WHAT THIS TASK INVOLVES: Your task is to copy every line of this material exactly.

Top of DATA EXCERPTS

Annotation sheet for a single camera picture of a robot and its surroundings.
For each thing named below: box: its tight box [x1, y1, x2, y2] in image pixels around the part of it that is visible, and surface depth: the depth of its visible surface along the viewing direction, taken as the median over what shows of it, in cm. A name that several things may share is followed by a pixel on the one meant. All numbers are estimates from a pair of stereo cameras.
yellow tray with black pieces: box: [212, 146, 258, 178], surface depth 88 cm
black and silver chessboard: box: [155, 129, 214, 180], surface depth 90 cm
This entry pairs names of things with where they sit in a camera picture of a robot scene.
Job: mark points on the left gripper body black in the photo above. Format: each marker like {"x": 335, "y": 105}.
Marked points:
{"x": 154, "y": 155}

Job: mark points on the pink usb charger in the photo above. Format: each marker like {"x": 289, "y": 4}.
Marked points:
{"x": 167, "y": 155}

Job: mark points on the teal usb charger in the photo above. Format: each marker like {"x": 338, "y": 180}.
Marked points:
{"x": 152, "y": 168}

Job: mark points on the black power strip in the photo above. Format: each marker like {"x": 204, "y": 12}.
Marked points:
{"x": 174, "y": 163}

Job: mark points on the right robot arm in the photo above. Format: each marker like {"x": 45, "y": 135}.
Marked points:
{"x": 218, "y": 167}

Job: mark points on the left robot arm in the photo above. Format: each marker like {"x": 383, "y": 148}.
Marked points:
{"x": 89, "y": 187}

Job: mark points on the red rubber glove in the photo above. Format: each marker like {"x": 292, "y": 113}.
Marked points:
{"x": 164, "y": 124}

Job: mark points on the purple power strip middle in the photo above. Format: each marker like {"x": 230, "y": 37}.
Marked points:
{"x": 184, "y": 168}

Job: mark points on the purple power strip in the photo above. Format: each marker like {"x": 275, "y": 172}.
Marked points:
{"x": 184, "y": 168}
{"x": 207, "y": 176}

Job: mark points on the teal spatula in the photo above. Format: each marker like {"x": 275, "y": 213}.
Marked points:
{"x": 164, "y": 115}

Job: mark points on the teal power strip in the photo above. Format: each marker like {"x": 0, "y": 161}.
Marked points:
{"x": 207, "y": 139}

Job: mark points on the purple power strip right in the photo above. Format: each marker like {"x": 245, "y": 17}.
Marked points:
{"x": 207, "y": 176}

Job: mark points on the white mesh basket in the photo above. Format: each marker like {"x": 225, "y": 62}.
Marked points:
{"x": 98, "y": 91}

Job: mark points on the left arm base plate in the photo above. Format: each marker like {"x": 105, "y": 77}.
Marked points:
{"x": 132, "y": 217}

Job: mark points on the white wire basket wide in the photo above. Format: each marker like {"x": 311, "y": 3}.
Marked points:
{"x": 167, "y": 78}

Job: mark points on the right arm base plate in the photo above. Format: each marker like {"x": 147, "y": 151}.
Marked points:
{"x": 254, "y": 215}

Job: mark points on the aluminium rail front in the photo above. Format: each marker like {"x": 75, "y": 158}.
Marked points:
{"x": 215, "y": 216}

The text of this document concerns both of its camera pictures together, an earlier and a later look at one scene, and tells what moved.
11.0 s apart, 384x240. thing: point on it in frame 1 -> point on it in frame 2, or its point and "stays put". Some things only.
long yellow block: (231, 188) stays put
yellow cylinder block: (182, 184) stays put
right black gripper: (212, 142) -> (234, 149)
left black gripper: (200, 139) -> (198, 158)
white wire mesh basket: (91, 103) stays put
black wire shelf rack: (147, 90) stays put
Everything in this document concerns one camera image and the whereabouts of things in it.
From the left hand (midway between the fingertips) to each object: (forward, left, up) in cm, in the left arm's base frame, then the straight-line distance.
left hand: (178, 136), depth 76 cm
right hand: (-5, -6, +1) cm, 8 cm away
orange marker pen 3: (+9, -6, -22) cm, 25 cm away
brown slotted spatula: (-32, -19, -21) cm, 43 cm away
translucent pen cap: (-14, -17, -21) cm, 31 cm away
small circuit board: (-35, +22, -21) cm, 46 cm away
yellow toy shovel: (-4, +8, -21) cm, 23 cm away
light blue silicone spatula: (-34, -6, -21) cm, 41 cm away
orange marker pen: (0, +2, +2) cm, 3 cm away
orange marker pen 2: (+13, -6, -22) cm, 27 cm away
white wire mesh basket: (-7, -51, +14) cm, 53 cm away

Bottom of DATA EXCERPTS

YOUR SOLUTION:
Annotation sheet for a single camera picture of a robot and its surroundings.
For each thing named below: box: its tight box [x1, y1, x2, y2] in image pixels around the part of it that is visible, and surface depth: the depth of its visible surface along the viewing direction, taken as the median over what shows of it, in cm. A name that several things may share is followed by a pixel on the one meant. All numbers are estimates from a pair of stereo cameras.
yellow tray with black pieces: box: [212, 146, 258, 178], surface depth 88 cm
black and silver chessboard: box: [155, 129, 214, 180], surface depth 90 cm
This entry pairs names of things with where they sit in a camera picture of a robot scene.
Job: mark points on the left gripper body black in the photo above. Format: each marker like {"x": 335, "y": 105}.
Marked points:
{"x": 154, "y": 155}

Job: mark points on the pink usb charger in the photo above. Format: each marker like {"x": 289, "y": 4}.
Marked points:
{"x": 167, "y": 155}

Job: mark points on the teal usb charger in the photo above. Format: each marker like {"x": 338, "y": 180}.
Marked points:
{"x": 152, "y": 168}

Job: mark points on the black power strip in the photo above. Format: each marker like {"x": 204, "y": 12}.
Marked points:
{"x": 174, "y": 163}

Job: mark points on the right robot arm in the photo above. Format: each marker like {"x": 45, "y": 135}.
Marked points:
{"x": 218, "y": 167}

Job: mark points on the left robot arm in the photo above. Format: each marker like {"x": 383, "y": 148}.
Marked points:
{"x": 89, "y": 187}

Job: mark points on the red rubber glove in the photo above. Format: each marker like {"x": 292, "y": 113}.
Marked points:
{"x": 164, "y": 124}

Job: mark points on the purple power strip middle in the photo above. Format: each marker like {"x": 230, "y": 37}.
Marked points:
{"x": 184, "y": 168}

Job: mark points on the purple power strip in the photo above. Format: each marker like {"x": 275, "y": 172}.
Marked points:
{"x": 184, "y": 168}
{"x": 207, "y": 176}

Job: mark points on the teal spatula in the photo above. Format: each marker like {"x": 275, "y": 213}.
Marked points:
{"x": 164, "y": 115}

Job: mark points on the teal power strip in the photo above. Format: each marker like {"x": 0, "y": 161}.
Marked points:
{"x": 207, "y": 139}

Job: mark points on the purple power strip right in the photo above. Format: each marker like {"x": 245, "y": 17}.
Marked points:
{"x": 207, "y": 176}

Job: mark points on the white mesh basket in the photo above. Format: each marker like {"x": 225, "y": 62}.
Marked points:
{"x": 98, "y": 91}

Job: mark points on the left arm base plate in the photo above. Format: each marker like {"x": 105, "y": 77}.
Marked points:
{"x": 132, "y": 217}

Job: mark points on the white wire basket wide in the photo above. Format: each marker like {"x": 311, "y": 3}.
Marked points:
{"x": 167, "y": 78}

Job: mark points on the right arm base plate in the photo above. Format: each marker like {"x": 147, "y": 151}.
Marked points:
{"x": 254, "y": 215}

Job: mark points on the aluminium rail front in the photo above. Format: each marker like {"x": 75, "y": 158}.
Marked points:
{"x": 215, "y": 216}

The text of this document concerns both of its camera pictures together, an earlier and a later look at one scene, and tells what moved.
11.0 s apart, 384x240. thing: point on it in frame 1 -> point on it in frame 2, or its point and "stays put". Some things only.
long yellow block: (231, 188) stays put
yellow cylinder block: (182, 184) stays put
right black gripper: (212, 142) -> (234, 149)
left black gripper: (200, 139) -> (198, 158)
white wire mesh basket: (91, 103) stays put
black wire shelf rack: (147, 90) stays put
Everything in this document concerns one camera image and the whereabouts of things in it.
From the left hand (midway between the fingertips) to each object: (forward, left, up) in cm, in the left arm's base frame, then the straight-line distance.
left hand: (178, 136), depth 76 cm
right hand: (-5, -6, +1) cm, 8 cm away
orange marker pen 3: (+9, -6, -22) cm, 25 cm away
brown slotted spatula: (-32, -19, -21) cm, 43 cm away
translucent pen cap: (-14, -17, -21) cm, 31 cm away
small circuit board: (-35, +22, -21) cm, 46 cm away
yellow toy shovel: (-4, +8, -21) cm, 23 cm away
light blue silicone spatula: (-34, -6, -21) cm, 41 cm away
orange marker pen: (0, +2, +2) cm, 3 cm away
orange marker pen 2: (+13, -6, -22) cm, 27 cm away
white wire mesh basket: (-7, -51, +14) cm, 53 cm away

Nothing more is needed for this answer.